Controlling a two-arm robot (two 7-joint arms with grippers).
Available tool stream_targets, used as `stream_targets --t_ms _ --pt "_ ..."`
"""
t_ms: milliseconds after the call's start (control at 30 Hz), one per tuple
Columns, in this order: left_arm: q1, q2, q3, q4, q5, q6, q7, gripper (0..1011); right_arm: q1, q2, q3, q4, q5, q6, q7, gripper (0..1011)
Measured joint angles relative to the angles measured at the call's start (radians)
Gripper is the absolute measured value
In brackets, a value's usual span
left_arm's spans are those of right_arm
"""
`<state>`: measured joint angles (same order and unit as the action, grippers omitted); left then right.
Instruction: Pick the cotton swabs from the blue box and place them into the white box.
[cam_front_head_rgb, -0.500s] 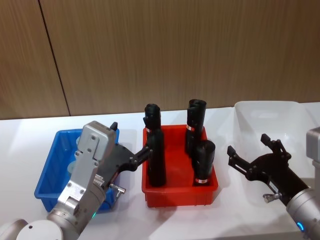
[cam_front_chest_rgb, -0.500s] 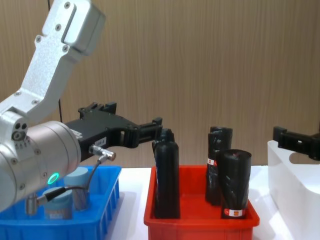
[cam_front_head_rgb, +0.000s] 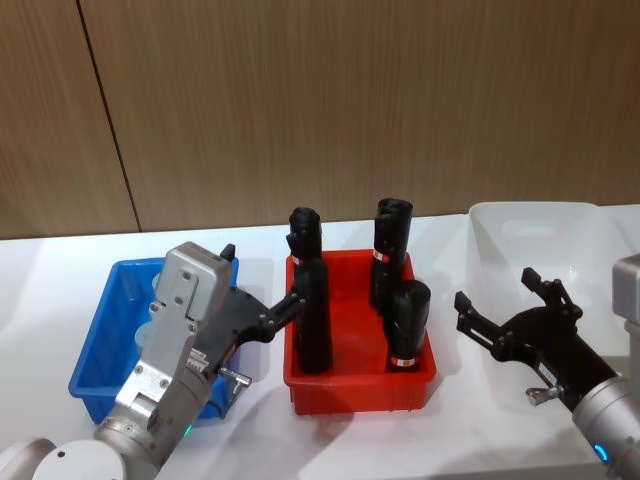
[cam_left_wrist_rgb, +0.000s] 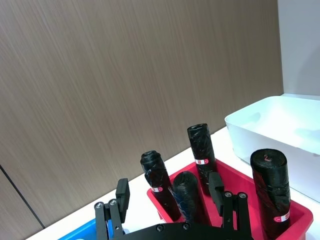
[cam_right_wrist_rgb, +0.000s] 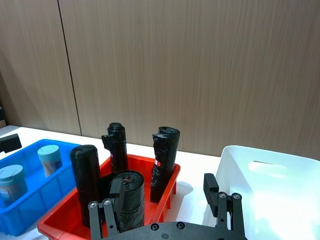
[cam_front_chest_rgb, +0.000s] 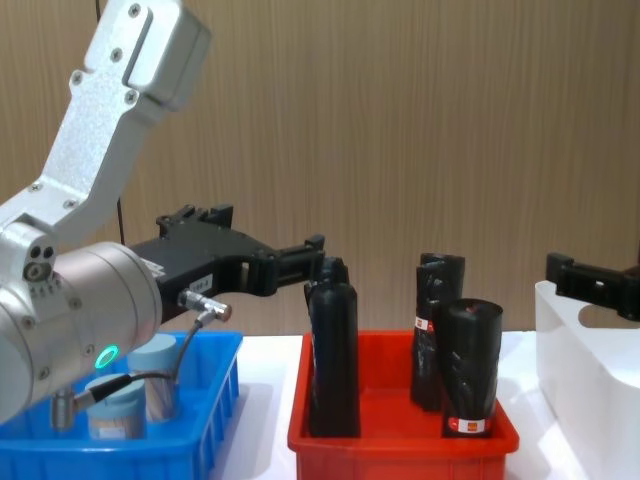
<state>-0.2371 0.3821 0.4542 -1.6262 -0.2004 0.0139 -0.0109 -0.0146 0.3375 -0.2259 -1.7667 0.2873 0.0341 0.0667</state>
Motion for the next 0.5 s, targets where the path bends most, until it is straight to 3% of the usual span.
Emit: stream_targets --t_ms 500 --pt "-0.003 0.000 -0.006 0.012 -0.006 0.005 -0.011 1004 0.000 0.000 0.000 0.000 0.000 0.000 0.000 1002"
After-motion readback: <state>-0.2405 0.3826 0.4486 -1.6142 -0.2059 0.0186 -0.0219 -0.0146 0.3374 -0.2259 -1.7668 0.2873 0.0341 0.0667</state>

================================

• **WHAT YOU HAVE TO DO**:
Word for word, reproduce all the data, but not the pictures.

• **EXPECTED ANSWER**:
Controlling a two-arm robot (two 7-joint arms with grippers).
Available tool stream_targets, used as `stream_targets --t_ms _ --pt "_ ..."`
"""
t_ms: milliseconds after the call's start (control at 30 Hz), one per tuple
Columns, in this order: left_arm: q1, q2, q3, q4, q5, q6, q7, gripper (0..1011); right_arm: q1, q2, q3, q4, q5, q6, q7, gripper (0..1011)
Measured joint angles relative to the angles measured at the call's start (radians)
Gripper is the absolute measured value
In brackets, a value's usual span
left_arm's spans are those of right_arm
"""
`<state>`: measured joint angles (same order and unit as the action, grippers omitted); left then right.
Instruction: Pick the cotton swabs from the blue box and place them into the white box.
[cam_front_head_rgb, -0.500s] 
[cam_front_chest_rgb, -0.500s] 
[cam_front_head_rgb, +0.000s] 
[cam_left_wrist_rgb, +0.000s] 
[cam_right_wrist_rgb, +0.000s] 
[cam_front_chest_rgb, +0.000s] 
<state>-0.2371 0.3821 0.4542 -1.6262 -0.2004 0.0139 -0.0109 -0.0146 0.3375 -0.2259 -1.7667 0.2873 0.0341 0.0667</state>
Motion for the next 0.5 s, targets where the path bends most, until it is straight to 3% of the usual span.
Emit: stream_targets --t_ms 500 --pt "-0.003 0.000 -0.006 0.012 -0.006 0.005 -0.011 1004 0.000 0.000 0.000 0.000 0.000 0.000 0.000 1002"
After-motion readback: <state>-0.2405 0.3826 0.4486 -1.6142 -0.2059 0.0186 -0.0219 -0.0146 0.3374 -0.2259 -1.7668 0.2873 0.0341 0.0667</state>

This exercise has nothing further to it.